_EXERCISE PROMPT:_ Check every line of the entries below for "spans", and copy the lines that have it.

Stored entries
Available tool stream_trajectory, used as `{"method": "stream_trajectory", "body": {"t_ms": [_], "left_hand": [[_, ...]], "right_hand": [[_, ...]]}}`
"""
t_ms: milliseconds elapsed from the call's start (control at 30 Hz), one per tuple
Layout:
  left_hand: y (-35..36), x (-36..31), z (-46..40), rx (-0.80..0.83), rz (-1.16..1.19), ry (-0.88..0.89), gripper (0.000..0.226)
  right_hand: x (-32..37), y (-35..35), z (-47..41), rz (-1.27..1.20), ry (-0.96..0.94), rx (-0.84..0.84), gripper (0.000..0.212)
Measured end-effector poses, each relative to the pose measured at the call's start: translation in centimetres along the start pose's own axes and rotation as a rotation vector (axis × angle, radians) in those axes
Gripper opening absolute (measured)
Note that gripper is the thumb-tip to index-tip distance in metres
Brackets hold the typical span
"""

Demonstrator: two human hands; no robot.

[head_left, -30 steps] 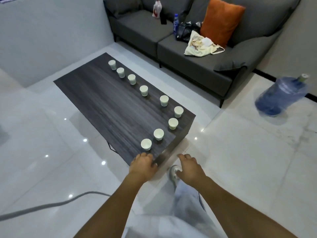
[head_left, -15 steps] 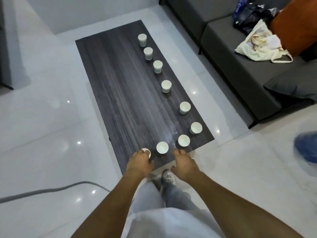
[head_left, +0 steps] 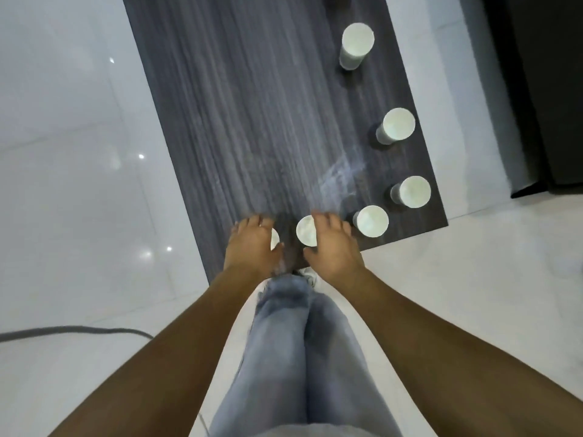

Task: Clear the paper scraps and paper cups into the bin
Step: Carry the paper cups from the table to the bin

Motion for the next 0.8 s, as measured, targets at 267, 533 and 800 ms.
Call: {"method": "stream_trajectory", "body": {"t_ms": [267,533,800], "left_hand": [[7.1,3.3,-0.6,0.055,-0.007,0.083,0.067],[7.0,5.3,1.2,-0.01,0.021,0.082,0.065],[2.7,5.9,6.2,-0.03,0.055,-0.087,0.07]], "right_hand": [[-0.1,7.5,-3.8,0.075,-0.022,-0.011,0.078],[1.2,8.3,-2.0,0.063,-0.075,0.007,0.065],[4.3,3.6,1.9,0.049,-0.118,0.115,0.068]]}}
Point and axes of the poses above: each hand's wrist, its own z-axis away from the middle knuckle, its own y-axis out of the palm, x = y × z, the point moved 4 cm from there along -z, towards the middle knuckle, and after that the axes turned 11 degrees about -x, right-handed, at the moved point
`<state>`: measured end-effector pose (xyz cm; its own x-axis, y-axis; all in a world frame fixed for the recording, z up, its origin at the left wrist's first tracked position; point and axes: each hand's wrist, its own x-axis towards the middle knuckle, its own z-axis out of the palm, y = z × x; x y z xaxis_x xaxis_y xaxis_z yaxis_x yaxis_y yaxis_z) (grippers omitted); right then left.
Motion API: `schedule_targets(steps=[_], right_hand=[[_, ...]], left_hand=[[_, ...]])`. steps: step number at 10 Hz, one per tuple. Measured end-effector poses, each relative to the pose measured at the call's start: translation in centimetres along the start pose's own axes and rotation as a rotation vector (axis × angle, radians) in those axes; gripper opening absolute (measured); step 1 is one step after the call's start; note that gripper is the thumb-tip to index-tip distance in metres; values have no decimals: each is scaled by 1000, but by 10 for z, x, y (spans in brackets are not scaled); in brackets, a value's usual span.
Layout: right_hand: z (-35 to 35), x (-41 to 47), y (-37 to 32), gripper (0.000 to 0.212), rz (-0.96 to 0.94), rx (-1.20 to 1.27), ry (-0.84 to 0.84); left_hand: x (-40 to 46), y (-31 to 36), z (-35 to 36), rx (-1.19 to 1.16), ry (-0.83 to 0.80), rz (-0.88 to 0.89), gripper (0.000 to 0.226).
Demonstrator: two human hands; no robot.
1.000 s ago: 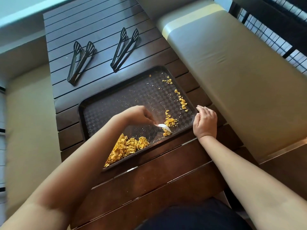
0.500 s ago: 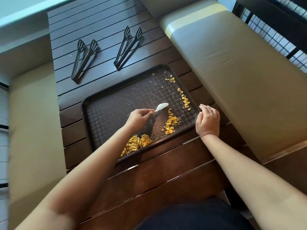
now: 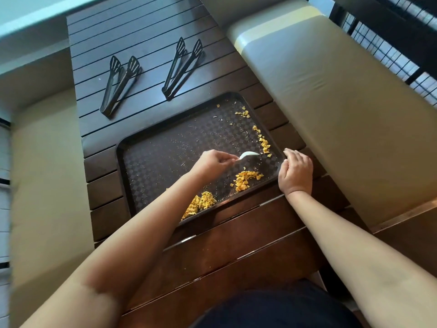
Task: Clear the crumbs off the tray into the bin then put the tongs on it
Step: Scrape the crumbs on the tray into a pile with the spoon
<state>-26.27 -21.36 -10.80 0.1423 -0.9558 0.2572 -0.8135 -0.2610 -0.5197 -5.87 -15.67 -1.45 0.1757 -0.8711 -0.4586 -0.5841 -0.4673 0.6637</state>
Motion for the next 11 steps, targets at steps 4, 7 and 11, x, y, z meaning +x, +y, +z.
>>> schedule_targets(steps=[4, 7, 11], right_hand=[[1, 1, 1, 47, -4, 1, 1], [0, 0, 1, 48, -9, 5, -5], [0, 0, 0, 47, -23, 15, 15]], left_hand=[[-12, -14, -20, 371, -235, 108, 20], [-4, 3, -17, 343, -158, 154, 20], [-24, -15, -48, 626, -233, 58, 21]])
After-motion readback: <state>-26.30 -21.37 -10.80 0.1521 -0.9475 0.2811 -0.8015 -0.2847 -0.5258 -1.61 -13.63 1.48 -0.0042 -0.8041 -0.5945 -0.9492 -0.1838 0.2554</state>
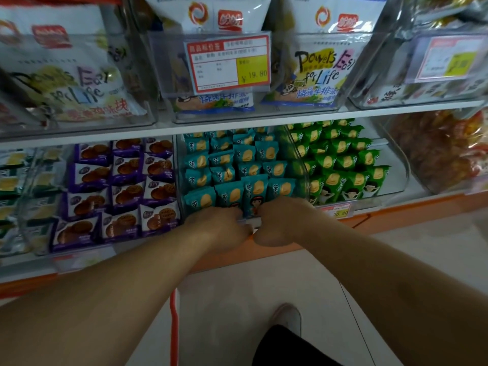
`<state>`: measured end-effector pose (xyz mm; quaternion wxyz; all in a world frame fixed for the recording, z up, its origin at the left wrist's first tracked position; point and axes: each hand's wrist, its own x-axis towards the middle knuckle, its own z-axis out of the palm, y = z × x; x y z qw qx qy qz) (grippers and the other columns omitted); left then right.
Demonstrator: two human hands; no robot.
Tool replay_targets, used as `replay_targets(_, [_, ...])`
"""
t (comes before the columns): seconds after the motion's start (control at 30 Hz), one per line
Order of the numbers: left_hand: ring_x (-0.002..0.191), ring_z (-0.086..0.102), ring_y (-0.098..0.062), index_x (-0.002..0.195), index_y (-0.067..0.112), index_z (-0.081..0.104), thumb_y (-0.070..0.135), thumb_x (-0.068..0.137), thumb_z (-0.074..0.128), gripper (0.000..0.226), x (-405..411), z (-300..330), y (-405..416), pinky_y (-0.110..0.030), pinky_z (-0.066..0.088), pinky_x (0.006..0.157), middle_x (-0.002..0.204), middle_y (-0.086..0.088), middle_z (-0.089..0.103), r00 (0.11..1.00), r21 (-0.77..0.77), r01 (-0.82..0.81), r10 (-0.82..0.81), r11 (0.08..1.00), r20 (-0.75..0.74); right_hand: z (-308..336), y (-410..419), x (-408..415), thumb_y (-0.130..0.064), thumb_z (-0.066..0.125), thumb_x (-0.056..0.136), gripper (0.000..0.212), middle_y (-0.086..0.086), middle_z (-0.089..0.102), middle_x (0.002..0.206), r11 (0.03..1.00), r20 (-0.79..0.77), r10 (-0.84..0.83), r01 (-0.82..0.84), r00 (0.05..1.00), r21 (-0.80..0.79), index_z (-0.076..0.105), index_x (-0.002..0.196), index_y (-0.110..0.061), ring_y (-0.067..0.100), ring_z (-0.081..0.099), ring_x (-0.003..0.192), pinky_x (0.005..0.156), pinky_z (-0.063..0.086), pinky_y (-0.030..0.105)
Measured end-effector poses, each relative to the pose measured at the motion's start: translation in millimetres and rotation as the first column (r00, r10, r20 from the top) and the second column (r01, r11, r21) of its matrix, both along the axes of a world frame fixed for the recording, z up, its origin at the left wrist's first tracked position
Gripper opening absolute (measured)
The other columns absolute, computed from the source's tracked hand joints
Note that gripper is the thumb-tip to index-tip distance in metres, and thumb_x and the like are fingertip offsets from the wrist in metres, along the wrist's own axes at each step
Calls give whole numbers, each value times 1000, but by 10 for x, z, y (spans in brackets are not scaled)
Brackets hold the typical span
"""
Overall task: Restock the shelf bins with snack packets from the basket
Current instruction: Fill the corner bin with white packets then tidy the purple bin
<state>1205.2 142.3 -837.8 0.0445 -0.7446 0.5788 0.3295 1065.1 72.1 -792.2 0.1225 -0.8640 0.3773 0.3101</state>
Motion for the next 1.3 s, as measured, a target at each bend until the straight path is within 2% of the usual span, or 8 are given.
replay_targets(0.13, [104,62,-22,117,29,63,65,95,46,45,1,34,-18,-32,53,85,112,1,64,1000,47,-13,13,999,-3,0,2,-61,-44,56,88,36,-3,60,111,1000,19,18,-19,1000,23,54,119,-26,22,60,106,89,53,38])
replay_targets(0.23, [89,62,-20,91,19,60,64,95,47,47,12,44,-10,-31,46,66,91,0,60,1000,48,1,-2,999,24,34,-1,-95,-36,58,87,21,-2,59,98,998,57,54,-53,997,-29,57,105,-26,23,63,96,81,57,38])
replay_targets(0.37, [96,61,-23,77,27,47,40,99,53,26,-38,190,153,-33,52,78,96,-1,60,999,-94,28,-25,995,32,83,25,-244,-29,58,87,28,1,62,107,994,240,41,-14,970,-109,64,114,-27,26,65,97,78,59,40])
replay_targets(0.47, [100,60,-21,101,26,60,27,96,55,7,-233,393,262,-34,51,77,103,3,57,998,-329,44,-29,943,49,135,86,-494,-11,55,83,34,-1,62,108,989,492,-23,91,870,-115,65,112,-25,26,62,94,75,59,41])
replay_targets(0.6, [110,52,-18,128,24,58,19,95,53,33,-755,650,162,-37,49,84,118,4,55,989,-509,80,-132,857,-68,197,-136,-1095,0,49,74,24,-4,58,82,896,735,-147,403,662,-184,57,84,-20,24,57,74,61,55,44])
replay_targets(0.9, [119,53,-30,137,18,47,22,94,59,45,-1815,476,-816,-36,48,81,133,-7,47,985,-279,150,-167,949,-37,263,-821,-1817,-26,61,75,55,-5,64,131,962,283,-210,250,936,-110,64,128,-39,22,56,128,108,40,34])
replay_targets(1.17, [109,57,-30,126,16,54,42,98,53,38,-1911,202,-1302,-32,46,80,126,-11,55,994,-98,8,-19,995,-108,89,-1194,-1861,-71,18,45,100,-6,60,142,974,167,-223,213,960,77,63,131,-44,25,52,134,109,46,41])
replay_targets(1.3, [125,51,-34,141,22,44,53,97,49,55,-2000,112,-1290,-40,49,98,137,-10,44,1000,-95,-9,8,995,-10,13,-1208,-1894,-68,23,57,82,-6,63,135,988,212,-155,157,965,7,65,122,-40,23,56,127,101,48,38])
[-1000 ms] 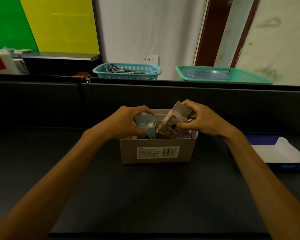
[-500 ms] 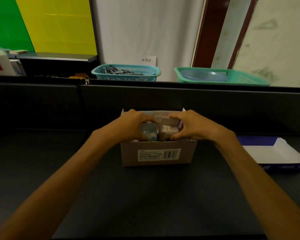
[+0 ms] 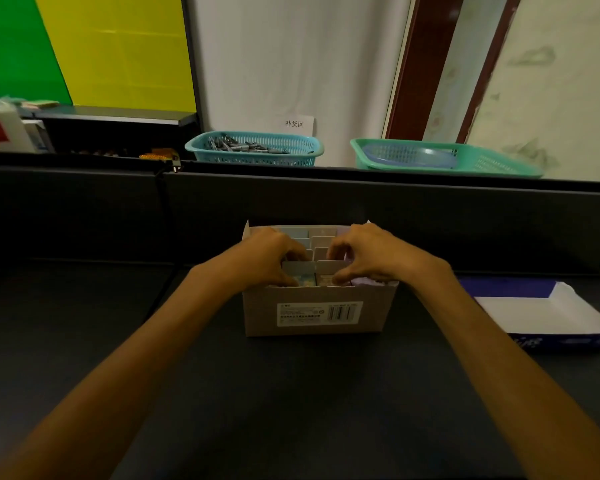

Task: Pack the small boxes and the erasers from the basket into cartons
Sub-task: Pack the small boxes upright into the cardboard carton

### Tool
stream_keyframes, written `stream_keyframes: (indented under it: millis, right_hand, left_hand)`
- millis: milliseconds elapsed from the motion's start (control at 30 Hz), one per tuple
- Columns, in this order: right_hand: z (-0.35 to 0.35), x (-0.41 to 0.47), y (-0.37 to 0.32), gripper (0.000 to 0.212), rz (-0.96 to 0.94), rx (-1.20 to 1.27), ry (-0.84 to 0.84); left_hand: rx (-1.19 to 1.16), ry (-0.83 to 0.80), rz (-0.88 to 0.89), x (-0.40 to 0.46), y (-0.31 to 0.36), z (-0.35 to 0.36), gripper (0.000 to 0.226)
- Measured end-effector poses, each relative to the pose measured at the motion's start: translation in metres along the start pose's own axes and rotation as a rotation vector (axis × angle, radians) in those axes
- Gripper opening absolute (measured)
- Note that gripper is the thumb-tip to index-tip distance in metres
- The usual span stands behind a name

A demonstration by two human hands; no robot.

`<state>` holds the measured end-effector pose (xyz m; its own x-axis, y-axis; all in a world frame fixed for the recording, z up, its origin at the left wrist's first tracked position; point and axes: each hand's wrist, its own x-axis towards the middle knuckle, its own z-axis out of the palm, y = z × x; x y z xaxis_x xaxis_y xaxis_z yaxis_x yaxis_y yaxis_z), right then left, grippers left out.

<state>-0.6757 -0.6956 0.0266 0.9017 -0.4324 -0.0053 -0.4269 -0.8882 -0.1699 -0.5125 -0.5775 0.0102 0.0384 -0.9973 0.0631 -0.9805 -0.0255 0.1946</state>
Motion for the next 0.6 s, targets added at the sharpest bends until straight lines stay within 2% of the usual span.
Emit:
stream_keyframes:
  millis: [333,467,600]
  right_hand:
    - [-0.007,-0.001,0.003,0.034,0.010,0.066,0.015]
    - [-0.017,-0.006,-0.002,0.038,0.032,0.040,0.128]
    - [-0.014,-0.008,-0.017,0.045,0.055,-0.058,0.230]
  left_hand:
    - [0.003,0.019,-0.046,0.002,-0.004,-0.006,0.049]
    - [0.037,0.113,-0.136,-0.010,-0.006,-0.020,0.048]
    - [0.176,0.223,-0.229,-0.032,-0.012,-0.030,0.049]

_SOLUTION TO THIS TASK:_
Motion API: `schedule_targets(steps=[_], right_hand=[[_, ...]], left_hand=[[_, ...]])`. steps: step number at 10 Hz, one per tuple. Measured end-effector poses, each relative to the pose measured at the call's start: translation in centimetres along the start pose's own axes and rotation as a rotation vector (axis × angle, radians) in those axes; gripper opening absolute (measured); step 1 is one step after the call's start; note that gripper is the thumb-tip to index-tip distance in metres; values have no decimals: each is scaled by 1000, but by 10 for z, x, y (spans in brackets are not scaled); in brackets, a value's usual span.
Calls give whole numbers, each value times 1000, but by 10 for x, z, y (spans in brackets are not scaled)

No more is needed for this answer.